Analysis and Conclusion
22The Board must determine whether Mr. Samuel continues to pose a significant threat to the safety of the public, as defined in Winko v. British Columbia (Forensic Psychiatric Institute), 1999 CanLII 694 (SCC), [1999] 2 S.C.R. 625, and, if so, what disposition is necessary and appropriate in accordance with s. 672.54 of the Criminal Code.
23Mr. Samuel has remained psychiatrically stable over the past year. We note that there have not been any behavioural incidents or elevations in clinical risk indicators, and his interactions with staff have been cooperative during the current review period. His psychosis is well-controlled, and he is fully compliant with his medication regimen. He continues to participate in recreational programming and has shown gradual engagement with vocational and addictions therapy. While his participation in structured therapy has been more limited, he has demonstrated a basic understanding of his illness and appears to have sufficient insight to recognize signs of decompensation.
24From a risk assessment perspective, both his violence and psychopathy scores place him at a moderate to medium risk for future violence. There have been no specific behaviours over the current review period that would suggest an elevated or imminent risk. However, substance use remains a persistent concern. Although Mr. Samuel has attended addictions programming and expresses interest in treatment, his attitudes toward cannabis and alcohol remain ambivalent. His historical use of cannabis has been closely associated with symptom exacerbation and criminal behaviour, including the index offences. Accordingly, the potential for relapse in a less secure setting, particularly with increased access to substances, remains a material factor in assessing future risk.

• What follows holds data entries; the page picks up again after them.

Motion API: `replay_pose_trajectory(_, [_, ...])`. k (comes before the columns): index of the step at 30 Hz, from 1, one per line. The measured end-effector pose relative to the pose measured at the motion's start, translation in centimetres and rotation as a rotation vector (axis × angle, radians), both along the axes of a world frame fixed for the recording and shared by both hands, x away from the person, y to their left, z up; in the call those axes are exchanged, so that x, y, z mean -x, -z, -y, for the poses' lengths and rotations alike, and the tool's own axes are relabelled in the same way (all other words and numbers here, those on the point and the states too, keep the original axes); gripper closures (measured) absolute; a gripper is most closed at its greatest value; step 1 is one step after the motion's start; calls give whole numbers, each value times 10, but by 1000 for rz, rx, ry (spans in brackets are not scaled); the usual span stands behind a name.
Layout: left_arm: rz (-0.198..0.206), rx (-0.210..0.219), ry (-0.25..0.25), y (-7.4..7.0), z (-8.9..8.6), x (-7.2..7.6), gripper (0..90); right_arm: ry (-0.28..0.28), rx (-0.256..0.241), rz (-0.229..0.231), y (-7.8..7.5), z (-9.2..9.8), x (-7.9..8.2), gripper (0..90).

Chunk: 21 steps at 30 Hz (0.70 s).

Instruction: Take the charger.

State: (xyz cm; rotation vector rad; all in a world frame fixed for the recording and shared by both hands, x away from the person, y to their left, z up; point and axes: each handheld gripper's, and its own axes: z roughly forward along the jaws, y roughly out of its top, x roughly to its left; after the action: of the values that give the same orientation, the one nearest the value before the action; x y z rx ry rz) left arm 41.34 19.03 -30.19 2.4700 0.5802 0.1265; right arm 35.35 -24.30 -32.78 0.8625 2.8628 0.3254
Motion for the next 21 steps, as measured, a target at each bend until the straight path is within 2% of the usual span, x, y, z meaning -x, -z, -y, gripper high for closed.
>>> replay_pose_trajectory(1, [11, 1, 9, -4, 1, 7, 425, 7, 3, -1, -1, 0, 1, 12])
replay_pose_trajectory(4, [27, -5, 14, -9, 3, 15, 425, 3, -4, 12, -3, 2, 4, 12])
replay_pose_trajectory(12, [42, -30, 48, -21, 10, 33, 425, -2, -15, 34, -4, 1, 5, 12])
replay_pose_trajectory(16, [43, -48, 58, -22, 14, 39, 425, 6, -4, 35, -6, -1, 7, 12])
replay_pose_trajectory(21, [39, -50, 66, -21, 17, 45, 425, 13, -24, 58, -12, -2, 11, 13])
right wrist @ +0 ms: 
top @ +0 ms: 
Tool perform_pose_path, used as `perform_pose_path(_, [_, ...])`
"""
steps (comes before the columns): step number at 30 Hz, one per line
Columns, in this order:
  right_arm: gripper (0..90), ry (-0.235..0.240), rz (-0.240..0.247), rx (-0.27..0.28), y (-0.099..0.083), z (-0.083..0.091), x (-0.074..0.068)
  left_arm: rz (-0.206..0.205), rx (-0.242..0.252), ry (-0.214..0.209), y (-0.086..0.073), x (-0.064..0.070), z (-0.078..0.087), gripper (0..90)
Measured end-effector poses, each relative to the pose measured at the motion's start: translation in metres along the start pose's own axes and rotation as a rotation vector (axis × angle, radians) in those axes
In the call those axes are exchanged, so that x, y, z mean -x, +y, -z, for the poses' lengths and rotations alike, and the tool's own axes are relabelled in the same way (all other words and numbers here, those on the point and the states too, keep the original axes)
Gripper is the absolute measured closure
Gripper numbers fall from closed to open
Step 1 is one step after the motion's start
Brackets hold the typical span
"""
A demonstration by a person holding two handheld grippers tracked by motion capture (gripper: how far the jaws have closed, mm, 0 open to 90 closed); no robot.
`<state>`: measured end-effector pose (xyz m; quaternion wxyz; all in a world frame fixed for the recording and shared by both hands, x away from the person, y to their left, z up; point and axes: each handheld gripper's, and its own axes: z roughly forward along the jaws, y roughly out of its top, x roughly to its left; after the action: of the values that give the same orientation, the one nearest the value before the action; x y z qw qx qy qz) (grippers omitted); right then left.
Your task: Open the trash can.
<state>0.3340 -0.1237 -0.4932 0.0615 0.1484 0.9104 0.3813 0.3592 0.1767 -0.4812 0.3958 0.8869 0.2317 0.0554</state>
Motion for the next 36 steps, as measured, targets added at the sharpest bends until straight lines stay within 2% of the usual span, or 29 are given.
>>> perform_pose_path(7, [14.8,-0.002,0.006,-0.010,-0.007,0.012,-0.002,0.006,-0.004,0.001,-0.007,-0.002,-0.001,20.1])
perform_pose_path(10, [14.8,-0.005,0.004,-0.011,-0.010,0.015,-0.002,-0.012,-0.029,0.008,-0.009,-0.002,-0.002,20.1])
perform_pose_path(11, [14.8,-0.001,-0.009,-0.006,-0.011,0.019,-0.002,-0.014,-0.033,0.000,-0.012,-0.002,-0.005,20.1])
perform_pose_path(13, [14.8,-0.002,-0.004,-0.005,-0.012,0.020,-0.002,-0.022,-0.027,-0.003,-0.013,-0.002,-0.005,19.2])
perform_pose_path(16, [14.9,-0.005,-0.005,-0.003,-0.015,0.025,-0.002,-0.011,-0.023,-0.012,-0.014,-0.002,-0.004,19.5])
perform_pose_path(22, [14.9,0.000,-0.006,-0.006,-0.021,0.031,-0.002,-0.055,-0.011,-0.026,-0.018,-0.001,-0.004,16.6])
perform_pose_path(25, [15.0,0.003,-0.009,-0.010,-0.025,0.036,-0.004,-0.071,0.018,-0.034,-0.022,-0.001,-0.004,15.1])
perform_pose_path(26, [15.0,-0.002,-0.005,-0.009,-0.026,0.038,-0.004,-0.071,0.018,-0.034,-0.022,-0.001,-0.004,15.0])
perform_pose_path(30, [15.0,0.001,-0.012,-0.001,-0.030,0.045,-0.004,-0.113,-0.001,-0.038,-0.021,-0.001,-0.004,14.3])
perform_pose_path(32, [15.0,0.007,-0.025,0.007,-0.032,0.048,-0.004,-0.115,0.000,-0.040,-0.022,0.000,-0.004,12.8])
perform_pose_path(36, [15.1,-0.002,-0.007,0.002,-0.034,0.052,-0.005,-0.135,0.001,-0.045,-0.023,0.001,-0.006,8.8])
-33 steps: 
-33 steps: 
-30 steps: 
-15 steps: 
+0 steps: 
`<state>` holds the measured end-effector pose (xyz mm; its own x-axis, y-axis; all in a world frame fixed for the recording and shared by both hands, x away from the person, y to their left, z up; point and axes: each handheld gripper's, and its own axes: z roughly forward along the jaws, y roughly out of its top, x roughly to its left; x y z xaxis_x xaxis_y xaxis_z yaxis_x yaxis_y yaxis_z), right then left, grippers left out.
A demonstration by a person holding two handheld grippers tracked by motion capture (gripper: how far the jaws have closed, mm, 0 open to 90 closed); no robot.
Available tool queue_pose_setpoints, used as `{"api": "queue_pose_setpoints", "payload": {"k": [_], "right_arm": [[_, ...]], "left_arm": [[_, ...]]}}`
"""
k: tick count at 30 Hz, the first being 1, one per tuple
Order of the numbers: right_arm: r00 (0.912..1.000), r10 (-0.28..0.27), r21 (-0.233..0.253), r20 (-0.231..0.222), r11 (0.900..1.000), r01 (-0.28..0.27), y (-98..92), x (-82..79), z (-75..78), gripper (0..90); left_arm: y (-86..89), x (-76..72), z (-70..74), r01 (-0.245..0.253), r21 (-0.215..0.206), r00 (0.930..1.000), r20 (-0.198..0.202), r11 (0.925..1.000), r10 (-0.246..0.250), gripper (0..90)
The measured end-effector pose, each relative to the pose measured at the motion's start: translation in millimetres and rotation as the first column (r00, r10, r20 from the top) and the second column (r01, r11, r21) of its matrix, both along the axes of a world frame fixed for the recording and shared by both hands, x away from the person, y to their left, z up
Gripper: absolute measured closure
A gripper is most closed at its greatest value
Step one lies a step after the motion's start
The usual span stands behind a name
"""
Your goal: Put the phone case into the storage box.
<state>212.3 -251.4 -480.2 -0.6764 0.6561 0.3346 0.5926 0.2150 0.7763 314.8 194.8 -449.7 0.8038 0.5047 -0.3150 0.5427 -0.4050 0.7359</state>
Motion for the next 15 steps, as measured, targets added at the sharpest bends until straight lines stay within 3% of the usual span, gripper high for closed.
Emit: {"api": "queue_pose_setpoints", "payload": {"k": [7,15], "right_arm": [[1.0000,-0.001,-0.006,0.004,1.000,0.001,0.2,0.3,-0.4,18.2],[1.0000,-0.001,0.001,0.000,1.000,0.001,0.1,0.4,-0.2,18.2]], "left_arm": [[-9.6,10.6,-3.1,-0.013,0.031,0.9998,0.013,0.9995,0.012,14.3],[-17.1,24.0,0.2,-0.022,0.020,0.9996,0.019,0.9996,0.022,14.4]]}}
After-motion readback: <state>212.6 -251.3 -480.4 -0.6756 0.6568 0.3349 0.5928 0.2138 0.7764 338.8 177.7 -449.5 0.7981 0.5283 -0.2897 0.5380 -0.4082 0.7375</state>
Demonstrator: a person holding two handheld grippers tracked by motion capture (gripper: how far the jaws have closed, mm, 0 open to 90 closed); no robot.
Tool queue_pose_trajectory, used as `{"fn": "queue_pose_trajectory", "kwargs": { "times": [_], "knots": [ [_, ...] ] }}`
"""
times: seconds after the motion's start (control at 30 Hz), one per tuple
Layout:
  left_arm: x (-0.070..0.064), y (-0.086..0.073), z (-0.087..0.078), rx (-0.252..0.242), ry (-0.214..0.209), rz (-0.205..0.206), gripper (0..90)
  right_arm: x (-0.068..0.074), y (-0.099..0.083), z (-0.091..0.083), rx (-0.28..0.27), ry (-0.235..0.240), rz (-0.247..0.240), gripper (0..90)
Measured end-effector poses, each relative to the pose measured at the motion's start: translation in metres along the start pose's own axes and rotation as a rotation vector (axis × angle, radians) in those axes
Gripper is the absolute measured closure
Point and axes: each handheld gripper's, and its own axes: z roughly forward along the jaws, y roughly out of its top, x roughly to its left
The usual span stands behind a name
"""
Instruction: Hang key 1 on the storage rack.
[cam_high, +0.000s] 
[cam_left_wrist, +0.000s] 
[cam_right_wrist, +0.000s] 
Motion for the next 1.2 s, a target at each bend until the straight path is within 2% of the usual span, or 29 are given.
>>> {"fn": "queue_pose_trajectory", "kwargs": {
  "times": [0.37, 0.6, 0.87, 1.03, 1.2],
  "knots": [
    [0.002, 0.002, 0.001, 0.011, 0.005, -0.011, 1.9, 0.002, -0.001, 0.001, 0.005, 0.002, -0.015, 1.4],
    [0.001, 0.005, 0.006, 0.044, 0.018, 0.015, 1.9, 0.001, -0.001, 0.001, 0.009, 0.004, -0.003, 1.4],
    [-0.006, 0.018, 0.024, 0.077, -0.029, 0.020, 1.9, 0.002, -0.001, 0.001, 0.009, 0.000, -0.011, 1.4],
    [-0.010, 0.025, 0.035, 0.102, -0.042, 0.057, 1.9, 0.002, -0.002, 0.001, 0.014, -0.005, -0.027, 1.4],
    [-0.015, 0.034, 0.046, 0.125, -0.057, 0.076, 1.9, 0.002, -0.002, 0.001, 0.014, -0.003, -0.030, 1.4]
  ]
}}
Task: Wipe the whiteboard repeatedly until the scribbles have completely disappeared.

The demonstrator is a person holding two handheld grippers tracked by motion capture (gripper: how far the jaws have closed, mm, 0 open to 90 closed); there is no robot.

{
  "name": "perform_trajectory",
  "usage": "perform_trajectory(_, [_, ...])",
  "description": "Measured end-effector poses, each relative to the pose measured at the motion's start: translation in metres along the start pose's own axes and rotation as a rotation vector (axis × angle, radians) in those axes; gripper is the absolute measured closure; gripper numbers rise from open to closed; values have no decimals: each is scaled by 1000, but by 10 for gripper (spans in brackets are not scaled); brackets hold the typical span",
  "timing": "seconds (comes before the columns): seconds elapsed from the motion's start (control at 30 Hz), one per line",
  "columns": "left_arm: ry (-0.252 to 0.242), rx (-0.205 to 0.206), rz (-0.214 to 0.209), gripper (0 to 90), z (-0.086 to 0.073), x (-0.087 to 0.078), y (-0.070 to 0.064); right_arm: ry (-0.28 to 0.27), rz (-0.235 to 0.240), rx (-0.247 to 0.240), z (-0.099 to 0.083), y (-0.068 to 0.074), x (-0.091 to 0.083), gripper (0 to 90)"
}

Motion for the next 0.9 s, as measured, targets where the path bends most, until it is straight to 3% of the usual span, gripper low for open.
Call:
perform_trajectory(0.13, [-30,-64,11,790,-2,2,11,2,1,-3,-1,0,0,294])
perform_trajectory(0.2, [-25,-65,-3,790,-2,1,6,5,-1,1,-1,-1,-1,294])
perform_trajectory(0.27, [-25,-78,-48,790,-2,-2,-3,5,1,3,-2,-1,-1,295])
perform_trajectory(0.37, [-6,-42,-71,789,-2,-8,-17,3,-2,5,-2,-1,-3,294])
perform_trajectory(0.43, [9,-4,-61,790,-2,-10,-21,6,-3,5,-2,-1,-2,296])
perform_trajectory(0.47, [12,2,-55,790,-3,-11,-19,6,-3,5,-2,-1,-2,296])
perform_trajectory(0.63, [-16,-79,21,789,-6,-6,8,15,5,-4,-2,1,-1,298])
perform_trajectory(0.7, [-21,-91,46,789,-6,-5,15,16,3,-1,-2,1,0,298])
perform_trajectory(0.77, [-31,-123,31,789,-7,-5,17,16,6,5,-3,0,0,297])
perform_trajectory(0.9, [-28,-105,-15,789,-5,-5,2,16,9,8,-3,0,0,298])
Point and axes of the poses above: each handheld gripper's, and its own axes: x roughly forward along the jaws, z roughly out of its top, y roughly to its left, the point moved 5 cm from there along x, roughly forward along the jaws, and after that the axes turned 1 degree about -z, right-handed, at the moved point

25His HCR-20 assessment identified persistent concerns in the areas of insight, supervision response, instability, and symptoms, even though his presentation has remained stable in a structured setting. The current risk profile suggests that while he remains a potential threat in less secure environments – particularly in the context of substance access – his risk is manageable with appropriate monitoring, treatment adherence, and environmental controls.
- Nonetheless, the current level of security at Waypoint is no longer be necessary. There is evidence that Mr. Samuel has benefited from the structured setting and psychiatric interventions provided to date. He is presently first on the waitlist for transfer to the CAMH Forensic Program, which is a less restrictive environment. That facility would provide him with expanded access to addiction-focused interventions and allow for testing his risk in a controlled, yet more realistic setting. The treatment team has indicated that further benefit from continued detention at a high secure unit is unlikely, given that addictions therapy in such a setting remains largely superficial due to the absence of real-life exposure to risk factors. This approach is consistent with the least onerous and least restrictive disposition.
26Mr. Samuel has expressed a clear preference for CAMH over other facilities, citing proximity to his mother and the ease of family visits. While Ontario Shores was discussed as a potential alternative, Mr. Samuel has remained committed to waiting for a bed at CAMH, and the treatment team supports this plan.
27In conclusion, we find that Mr. Samuel continues to pose a significant threat to the safety of the public, particularly in relation to his longstanding substance use and potential for relapse. However, his current treatment compliance, psychiatric stability, and moderate risk level support a less restrictive environment. The Board is satisfied that a transfer to the CAMH Forensic Program with appropriate conditions is the necessary and appropriate disposition at this time.
DATED this 21st day of August 2025, at the City of Toronto, in the Toronto Region.